ASSIGNMENT
Write the records out again, exactly as they stand below.

WORKING DATA

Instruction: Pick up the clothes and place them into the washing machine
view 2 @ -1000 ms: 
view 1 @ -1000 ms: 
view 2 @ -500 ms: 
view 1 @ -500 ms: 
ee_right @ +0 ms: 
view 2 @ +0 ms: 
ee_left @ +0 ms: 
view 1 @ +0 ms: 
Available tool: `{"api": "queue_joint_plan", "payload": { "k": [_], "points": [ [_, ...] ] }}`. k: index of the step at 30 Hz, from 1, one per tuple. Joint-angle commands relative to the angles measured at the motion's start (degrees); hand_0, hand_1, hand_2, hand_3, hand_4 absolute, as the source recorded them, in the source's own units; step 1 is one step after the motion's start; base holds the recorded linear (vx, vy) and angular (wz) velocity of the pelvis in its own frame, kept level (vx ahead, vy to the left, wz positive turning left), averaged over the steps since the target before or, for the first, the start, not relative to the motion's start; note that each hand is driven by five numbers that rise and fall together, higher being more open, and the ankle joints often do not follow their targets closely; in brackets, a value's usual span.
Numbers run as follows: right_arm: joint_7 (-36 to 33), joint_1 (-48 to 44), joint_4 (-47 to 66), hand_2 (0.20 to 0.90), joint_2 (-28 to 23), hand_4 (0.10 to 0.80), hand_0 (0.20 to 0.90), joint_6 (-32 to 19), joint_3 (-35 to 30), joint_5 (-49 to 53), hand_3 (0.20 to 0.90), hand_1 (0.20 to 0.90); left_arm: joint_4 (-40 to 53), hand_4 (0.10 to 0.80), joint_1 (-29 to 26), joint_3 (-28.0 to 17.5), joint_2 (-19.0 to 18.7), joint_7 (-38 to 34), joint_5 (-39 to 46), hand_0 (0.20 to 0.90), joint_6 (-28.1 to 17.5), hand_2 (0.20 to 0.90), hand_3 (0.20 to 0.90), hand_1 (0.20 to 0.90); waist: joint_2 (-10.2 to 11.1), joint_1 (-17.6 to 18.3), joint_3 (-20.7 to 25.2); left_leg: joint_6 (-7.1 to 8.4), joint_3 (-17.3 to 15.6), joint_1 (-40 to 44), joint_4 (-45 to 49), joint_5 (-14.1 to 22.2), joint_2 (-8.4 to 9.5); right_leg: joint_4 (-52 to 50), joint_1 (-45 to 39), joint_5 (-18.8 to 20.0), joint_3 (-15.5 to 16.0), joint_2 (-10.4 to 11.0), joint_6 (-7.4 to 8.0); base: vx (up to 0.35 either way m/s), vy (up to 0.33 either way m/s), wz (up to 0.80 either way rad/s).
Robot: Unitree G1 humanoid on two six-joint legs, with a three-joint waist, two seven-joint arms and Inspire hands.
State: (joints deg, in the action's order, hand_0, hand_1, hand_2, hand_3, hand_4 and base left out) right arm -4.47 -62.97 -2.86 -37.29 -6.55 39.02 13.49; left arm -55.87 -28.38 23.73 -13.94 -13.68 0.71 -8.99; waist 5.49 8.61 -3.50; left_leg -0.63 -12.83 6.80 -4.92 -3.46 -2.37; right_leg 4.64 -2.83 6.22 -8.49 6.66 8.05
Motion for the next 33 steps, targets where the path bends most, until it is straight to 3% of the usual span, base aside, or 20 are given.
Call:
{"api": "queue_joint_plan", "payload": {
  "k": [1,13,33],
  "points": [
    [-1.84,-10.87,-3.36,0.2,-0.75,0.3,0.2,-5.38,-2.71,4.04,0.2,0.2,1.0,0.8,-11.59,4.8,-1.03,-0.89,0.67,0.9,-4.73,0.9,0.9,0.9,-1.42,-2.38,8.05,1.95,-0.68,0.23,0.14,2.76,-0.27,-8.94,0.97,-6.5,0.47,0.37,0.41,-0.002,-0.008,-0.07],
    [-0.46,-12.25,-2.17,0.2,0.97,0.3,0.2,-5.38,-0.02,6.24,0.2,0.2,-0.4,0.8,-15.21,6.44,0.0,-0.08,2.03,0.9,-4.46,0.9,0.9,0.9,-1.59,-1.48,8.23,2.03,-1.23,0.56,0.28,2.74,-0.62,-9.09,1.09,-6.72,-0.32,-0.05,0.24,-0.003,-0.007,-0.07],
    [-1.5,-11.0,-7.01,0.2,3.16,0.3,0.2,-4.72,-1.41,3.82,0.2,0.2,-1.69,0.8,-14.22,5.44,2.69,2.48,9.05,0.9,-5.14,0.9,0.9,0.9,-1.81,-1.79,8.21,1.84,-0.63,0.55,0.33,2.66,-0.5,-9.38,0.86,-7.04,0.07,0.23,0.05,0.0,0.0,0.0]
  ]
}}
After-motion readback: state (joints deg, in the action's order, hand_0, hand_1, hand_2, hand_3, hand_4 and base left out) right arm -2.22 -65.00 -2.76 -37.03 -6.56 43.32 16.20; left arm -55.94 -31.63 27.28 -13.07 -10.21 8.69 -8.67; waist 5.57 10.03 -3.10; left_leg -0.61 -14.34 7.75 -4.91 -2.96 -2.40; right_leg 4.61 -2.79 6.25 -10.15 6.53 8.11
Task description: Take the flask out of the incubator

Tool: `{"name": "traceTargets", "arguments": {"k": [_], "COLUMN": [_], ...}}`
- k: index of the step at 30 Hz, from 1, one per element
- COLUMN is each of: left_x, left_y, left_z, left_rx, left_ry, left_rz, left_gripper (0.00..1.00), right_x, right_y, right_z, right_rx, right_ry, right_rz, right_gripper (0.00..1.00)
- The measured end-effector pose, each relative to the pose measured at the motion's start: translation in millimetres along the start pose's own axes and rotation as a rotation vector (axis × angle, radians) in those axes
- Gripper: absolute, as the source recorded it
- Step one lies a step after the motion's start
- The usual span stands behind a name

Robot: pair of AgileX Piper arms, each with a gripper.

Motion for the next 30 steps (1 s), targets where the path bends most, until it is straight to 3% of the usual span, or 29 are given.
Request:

TASK RESULT
Instruction: Pick up the clothes and place them into the washing machine
view 2 @ -1000 ms: 
view 1 @ -1000 ms: 
view 2 @ -500 ms: 
view 1 @ -500 ms: 
ee_right @ +0 ms: 
view 2 @ +0 ms: 
ee_left @ +0 ms: 
view 1 @ +0 ms: 
Available tool: `{"api": "queue_joint_plan", "payload": { "k": [_], "points": [ [_, ...] ] }}`. k: index of the step at 30 Hz, from 1, one per tuple. Joint-angle commands relative to the angles measured at the motion's start (degrees); hand_0, hand_1, hand_2, hand_3, hand_4 absolute, as the source recorded them, in the source's own units; step 1 is one step after the motion's start; base holds the recorded linear (vx, vy) and angular (wz) velocity of the pelvis in its own frame, kept level (vx ahead, vy to the left, wz positive turning left), averaged over the steps since the target before or, for the first, the start, not relative to the motion's start; note that each hand is driven by five numbers that rise and fall together, higher being more open, and the ankle joints often do not follow their targets closely; in brackets, a value's usual span.
Numbers run as follows: right_arm: joint_7 (-36 to 33), joint_1 (-48 to 44), joint_4 (-47 to 66), hand_2 (0.20 to 0.90), joint_2 (-28 to 23), hand_4 (0.10 to 0.80), hand_0 (0.20 to 0.90), joint_6 (-32 to 19), joint_3 (-35 to 30), joint_5 (-49 to 53), hand_3 (0.20 to 0.90), hand_1 (0.20 to 0.90); left_arm: joint_4 (-40 to 53), hand_4 (0.10 to 0.80), joint_1 (-29 to 26), joint_3 (-28.0 to 17.5), joint_2 (-19.0 to 18.7), joint_7 (-38 to 34), joint_5 (-39 to 46), hand_0 (0.20 to 0.90), joint_6 (-28.1 to 17.5), hand_2 (0.20 to 0.90), hand_3 (0.20 to 0.90), hand_1 (0.20 to 0.90); waist: joint_2 (-10.2 to 11.1), joint_1 (-17.6 to 18.3), joint_3 (-20.7 to 25.2); left_leg: joint_6 (-7.1 to 8.4), joint_3 (-17.3 to 15.6), joint_1 (-40 to 44), joint_4 (-45 to 49), joint_5 (-14.1 to 22.2), joint_2 (-8.4 to 9.5); right_leg: joint_4 (-52 to 50), joint_1 (-45 to 39), joint_5 (-18.8 to 20.0), joint_3 (-15.5 to 16.0), joint_2 (-10.4 to 11.0), joint_6 (-7.4 to 8.0); base: vx (up to 0.35 either way m/s), vy (up to 0.33 either way m/s), wz (up to 0.80 either way rad/s).
Robot: Unitree G1 humanoid on two six-joint legs, with a three-joint waist, two seven-joint arms and Inspire hands.
State: (joints deg, in the action's order, hand_0, hand_1, hand_2, hand_3, hand_4 and base left out) right arm -4.47 -62.97 -2.86 -37.29 -6.55 39.02 13.49; left arm -55.87 -28.38 23.73 -13.94 -13.68 0.71 -8.99; waist 5.49 8.61 -3.50; left_leg -0.63 -12.83 6.80 -4.92 -3.46 -2.37; right_leg 4.64 -2.83 6.22 -8.49 6.66 8.05
Motion for the next 33 steps, targets where the path bends most, until it is straight to 3% of the usual span, base aside, or 20 are given.
Call:
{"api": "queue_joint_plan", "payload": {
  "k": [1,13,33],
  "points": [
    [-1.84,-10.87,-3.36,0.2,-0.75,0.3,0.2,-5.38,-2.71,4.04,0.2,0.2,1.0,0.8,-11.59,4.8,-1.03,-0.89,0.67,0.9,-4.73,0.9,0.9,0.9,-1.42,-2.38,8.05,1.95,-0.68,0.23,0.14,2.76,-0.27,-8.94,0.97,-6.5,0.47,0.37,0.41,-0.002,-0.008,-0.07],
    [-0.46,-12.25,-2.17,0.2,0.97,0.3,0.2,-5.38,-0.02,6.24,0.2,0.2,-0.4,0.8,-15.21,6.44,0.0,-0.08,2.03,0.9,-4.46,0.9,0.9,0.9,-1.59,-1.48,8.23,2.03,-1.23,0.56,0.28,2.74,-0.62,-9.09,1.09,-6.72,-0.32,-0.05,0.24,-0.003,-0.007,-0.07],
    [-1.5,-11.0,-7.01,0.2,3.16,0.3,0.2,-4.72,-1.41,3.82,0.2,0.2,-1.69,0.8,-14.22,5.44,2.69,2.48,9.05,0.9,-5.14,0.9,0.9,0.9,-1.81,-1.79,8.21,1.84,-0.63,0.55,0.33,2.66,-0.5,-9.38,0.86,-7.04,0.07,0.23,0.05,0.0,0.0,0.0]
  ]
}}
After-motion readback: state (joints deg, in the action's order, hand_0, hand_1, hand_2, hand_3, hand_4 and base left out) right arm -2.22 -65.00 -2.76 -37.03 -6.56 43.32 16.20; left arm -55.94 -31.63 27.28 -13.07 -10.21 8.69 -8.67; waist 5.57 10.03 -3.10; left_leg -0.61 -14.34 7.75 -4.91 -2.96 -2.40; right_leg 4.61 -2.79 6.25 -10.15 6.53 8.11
Task description: Take the flask out of the incubator

Tool: `{"name": "traceTargets", "arguments": {"k": [_], "COLUMN": [_], ...}}`
- k: index of the step at 30 Hz, from 1, one per element
- COLUMN is each of: left_x, left_y, left_z, left_rx, left_ry, left_rz, left_gripper (0.00..1.00), right_x, right_y, right_z, right_rx, right_ry, right_rz, right_gripper (0.00..1.00)
- The measured end-effector pose, each relative to the pose measured at the motion's start: translation in millimetres along the start pose's own axes and rotation as a rotation vector (axis × angle, radians) in those axes
- Gripper: absolute, as the source recorded it
- Step one lies a step after the motion's start
- The usual span stands behind a name

Robot: pair of AgileX Piper arms, each with a gripper.

Motion for the next 30 steps (1 s), targets where the path bends most, until it is straight to 3% of the usual span, or 29 are given.
Request:

Nothing remains to be done in this exercise.